Content starts

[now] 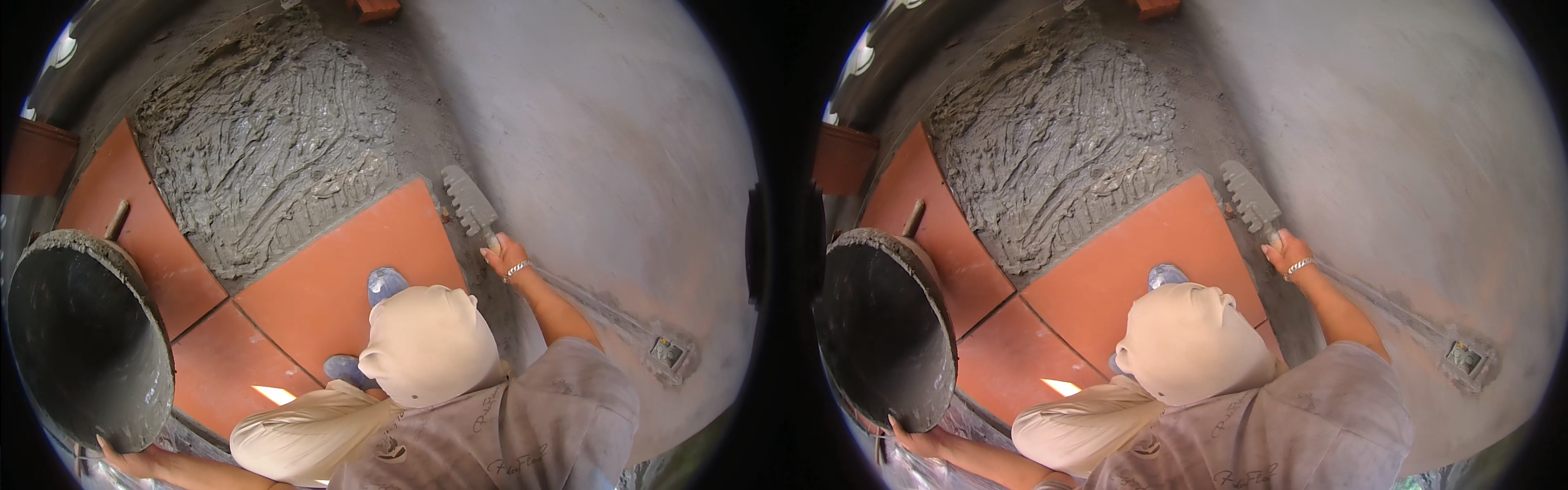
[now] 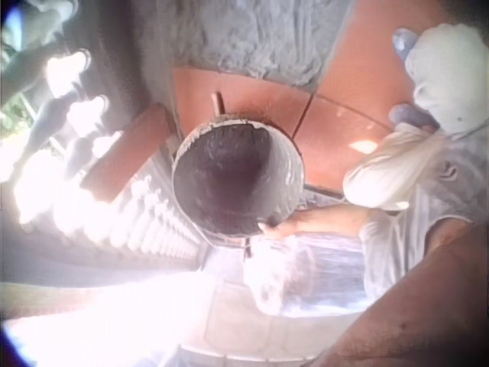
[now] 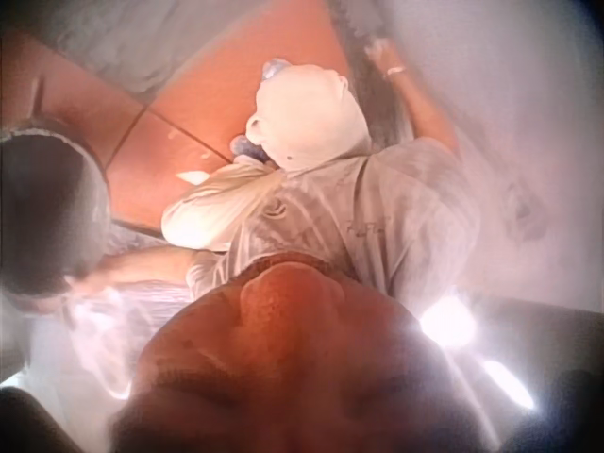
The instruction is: The person spreads cement on the floor using a trowel, places red tiles, and taps them with a rubber mallet to level and secure them. The person repeatedly scoops cement from a bucket and spreads it before laying each tile.
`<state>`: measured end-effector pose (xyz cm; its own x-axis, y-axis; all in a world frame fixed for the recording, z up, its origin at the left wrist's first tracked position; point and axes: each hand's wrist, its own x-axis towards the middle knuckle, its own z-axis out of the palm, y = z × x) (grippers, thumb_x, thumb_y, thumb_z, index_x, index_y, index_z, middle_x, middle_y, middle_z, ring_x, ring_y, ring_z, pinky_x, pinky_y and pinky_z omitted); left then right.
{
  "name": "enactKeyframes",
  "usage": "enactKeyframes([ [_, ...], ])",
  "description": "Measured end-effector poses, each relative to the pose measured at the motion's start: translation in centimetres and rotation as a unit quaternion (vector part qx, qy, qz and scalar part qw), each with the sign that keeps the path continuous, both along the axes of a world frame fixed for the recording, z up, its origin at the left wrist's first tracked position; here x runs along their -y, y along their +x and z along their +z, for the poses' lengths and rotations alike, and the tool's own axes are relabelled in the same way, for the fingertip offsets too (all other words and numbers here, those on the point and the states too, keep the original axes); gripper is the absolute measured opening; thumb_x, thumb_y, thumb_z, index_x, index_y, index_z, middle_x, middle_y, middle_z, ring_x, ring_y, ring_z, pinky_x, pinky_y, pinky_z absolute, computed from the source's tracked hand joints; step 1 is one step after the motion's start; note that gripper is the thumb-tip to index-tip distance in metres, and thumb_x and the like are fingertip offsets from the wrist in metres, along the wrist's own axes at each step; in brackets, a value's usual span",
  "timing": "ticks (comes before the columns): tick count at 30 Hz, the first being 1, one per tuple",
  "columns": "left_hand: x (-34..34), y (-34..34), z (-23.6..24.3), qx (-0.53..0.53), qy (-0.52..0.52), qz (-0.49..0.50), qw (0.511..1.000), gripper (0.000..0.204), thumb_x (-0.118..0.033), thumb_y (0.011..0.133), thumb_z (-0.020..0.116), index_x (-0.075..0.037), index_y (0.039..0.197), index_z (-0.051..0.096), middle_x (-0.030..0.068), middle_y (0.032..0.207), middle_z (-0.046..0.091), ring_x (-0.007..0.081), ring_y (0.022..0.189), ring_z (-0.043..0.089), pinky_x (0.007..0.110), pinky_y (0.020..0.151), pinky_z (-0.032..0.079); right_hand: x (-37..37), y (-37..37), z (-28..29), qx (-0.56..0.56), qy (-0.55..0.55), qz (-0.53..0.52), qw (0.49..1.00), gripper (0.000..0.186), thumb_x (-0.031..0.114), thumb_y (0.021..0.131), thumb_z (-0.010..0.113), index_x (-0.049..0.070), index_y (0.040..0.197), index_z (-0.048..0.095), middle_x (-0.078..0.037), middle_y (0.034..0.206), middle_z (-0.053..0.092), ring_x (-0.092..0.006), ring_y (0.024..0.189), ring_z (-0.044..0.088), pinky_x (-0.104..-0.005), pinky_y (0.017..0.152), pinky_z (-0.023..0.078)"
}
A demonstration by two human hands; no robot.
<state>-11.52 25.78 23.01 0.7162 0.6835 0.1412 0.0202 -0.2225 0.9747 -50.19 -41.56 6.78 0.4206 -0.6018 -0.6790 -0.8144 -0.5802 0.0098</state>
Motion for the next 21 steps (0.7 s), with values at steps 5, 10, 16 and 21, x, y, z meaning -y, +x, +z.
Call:
enactKeyframes([
  [5, -2.3, -0.1, -0.3, 0.028, 0.017, -0.063, 0.997, 0.031, -0.011, 0.093, 0.060, 0.016, 0.106, 0.066, 0.0242, 0.113, 0.065, 0.0317, 0.097, 0.064, 0.042, 0.088, 0.055, -1.1, -5.4, 0.2, -0.121, -0.018, -0.019, 0.992, 0.039, 0.042, 0.086, 0.063, 0.008, 0.106, 0.057, -0.024, 0.097, 0.069, -0.0444, 0.094, 0.065, -0.0521, 0.086, 0.050],
  [10, -3.8, 0.1, -0.8, 0.031, 0.003, -0.046, 0.998, 0.030, -0.012, 0.092, 0.061, 0.015, 0.105, 0.067, 0.0254, 0.112, 0.065, 0.0322, 0.096, 0.064, 0.042, 0.088, 0.055, -1.4, -6.3, -0.3, -0.130, -0.020, -0.030, 0.991, 0.034, 0.039, 0.084, 0.065, 0.010, 0.100, 0.060, -0.021, 0.096, 0.070, -0.0430, 0.095, 0.065, -0.0505, 0.083, 0.051],
  [16, -4.3, 0.7, -1.0, 0.034, 0.070, -0.032, 0.996, 0.030, -0.012, 0.092, 0.061, 0.016, 0.103, 0.067, 0.0251, 0.113, 0.065, 0.0327, 0.097, 0.065, 0.043, 0.089, 0.055, -1.7, -5.6, -1.3, -0.131, 0.010, -0.032, 0.991, 0.035, 0.039, 0.085, 0.063, 0.009, 0.104, 0.062, -0.021, 0.100, 0.071, -0.0435, 0.097, 0.065, -0.0517, 0.086, 0.050],
  [21, -2.3, -0.2, -0.5, 0.022, 0.022, -0.018, 0.999, 0.037, -0.016, 0.094, 0.056, 0.015, 0.113, 0.062, 0.0233, 0.119, 0.064, 0.0315, 0.103, 0.063, 0.041, 0.093, 0.053, -1.2, -6.4, -2.9, -0.072, 0.027, -0.043, 0.996, 0.035, 0.039, 0.083, 0.067, 0.008, 0.099, 0.062, -0.022, 0.096, 0.070, -0.0440, 0.094, 0.065, -0.0498, 0.082, 0.051],
])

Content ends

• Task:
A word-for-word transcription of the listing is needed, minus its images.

• Solution:
[now] 
[now] 
[now] 
The instruction is: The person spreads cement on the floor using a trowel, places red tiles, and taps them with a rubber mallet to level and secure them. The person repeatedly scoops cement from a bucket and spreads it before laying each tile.
`<state>`: measured end-effector pose (xyz cm; its own x-axis, y-axis; all in a world frame fixed for the recording, z up, its origin at the left wrist's first tracked position; point and axes: each hand's wrist, its own x-axis towards the middle knuckle, its own z-axis out of the palm, y = z × x) (grippers, thumb_x, thumb_y, thumb_z, index_x, index_y, index_z, middle_x, middle_y, middle_z, ring_x, ring_y, ring_z, pinky_x, pinky_y and pinky_z omitted); left then right.
{
  "name": "enactKeyframes",
  "usage": "enactKeyframes([ [_, ...], ])",
  "description": "Measured end-effector poses, each relative to the pose measured at the motion's start: translation in centimetres and rotation as a unit quaternion (vector part qx, qy, qz and scalar part qw), each with the sign that keeps the path continuous, both along the axes of a world frame fixed for the recording, z up, its origin at the left wrist's first tracked position; here x runs along their -y, y along their +x and z along their +z, for the poses' lengths and rotations alike, and the tool's own axes are relabelled in the same way, for the fingertip offsets too (all other words and numbers here, those on the point and the states too, keep the original axes); gripper is the absolute measured opening; thumb_x, thumb_y, thumb_z, index_x, index_y, index_z, middle_x, middle_y, middle_z, ring_x, ring_y, ring_z, pinky_x, pinky_y, pinky_z absolute, computed from the source's tracked hand joints; step 1 is one step after the motion's start; note that gripper is the thumb-tip to index-tip distance in metres, and thumb_x and the like are fingertip offsets from the wrist in metres, along the wrist's own axes at each step; in brackets, a value's usual span",
  "timing": "ticks (comes before the columns): tick count at 30 Hz, the first being 1, one per tuple",
  "columns": "left_hand: x (-34..34), y (-34..34), z (-23.6..24.3), qx (-0.53..0.53), qy (-0.52..0.52), qz (-0.49..0.50), qw (0.511..1.000), gripper (0.000..0.204), thumb_x (-0.118..0.033), thumb_y (0.011..0.133), thumb_z (-0.020..0.116), index_x (-0.075..0.037), index_y (0.039..0.197), index_z (-0.051..0.096), middle_x (-0.030..0.068), middle_y (0.032..0.207), middle_z (-0.046..0.091), ring_x (-0.007..0.081), ring_y (0.022..0.189), ring_z (-0.043..0.089), pinky_x (0.007..0.110), pinky_y (0.020..0.151), pinky_z (-0.032..0.079); right_hand: x (-37..37), y (-37..37), z (-28..29), qx (-0.56..0.56), qy (-0.55..0.55), qz (-0.53..0.52), qw (0.49..1.00), gripper (0.000..0.186), thumb_x (-0.031..0.114), thumb_y (0.021..0.131), thumb_z (-0.010..0.113), index_x (-0.049..0.070), index_y (0.040..0.197), index_z (-0.048..0.095), middle_x (-0.078..0.037), middle_y (0.034..0.206), middle_z (-0.053..0.092), ring_x (-0.092..0.006), ring_y (0.024..0.189), ring_z (-0.044..0.088), pinky_x (-0.104..-0.005), pinky_y (0.017..0.152), pinky_z (-0.023..0.078)"
}
A demonstration by two human hands; no robot.
<state>-11.52 25.78 23.01 0.7162 0.6835 0.1412 0.0202 -0.2225 0.9747 -50.19 -41.56 6.78 0.4206 -0.6018 -0.6790 -0.8144 -0.5802 0.0098</state>
Motion for the next 21 steps (0.7 s), with values at steps 5, 10, 16 and 21, x, y, z meaning -y, +x, +z.
Call:
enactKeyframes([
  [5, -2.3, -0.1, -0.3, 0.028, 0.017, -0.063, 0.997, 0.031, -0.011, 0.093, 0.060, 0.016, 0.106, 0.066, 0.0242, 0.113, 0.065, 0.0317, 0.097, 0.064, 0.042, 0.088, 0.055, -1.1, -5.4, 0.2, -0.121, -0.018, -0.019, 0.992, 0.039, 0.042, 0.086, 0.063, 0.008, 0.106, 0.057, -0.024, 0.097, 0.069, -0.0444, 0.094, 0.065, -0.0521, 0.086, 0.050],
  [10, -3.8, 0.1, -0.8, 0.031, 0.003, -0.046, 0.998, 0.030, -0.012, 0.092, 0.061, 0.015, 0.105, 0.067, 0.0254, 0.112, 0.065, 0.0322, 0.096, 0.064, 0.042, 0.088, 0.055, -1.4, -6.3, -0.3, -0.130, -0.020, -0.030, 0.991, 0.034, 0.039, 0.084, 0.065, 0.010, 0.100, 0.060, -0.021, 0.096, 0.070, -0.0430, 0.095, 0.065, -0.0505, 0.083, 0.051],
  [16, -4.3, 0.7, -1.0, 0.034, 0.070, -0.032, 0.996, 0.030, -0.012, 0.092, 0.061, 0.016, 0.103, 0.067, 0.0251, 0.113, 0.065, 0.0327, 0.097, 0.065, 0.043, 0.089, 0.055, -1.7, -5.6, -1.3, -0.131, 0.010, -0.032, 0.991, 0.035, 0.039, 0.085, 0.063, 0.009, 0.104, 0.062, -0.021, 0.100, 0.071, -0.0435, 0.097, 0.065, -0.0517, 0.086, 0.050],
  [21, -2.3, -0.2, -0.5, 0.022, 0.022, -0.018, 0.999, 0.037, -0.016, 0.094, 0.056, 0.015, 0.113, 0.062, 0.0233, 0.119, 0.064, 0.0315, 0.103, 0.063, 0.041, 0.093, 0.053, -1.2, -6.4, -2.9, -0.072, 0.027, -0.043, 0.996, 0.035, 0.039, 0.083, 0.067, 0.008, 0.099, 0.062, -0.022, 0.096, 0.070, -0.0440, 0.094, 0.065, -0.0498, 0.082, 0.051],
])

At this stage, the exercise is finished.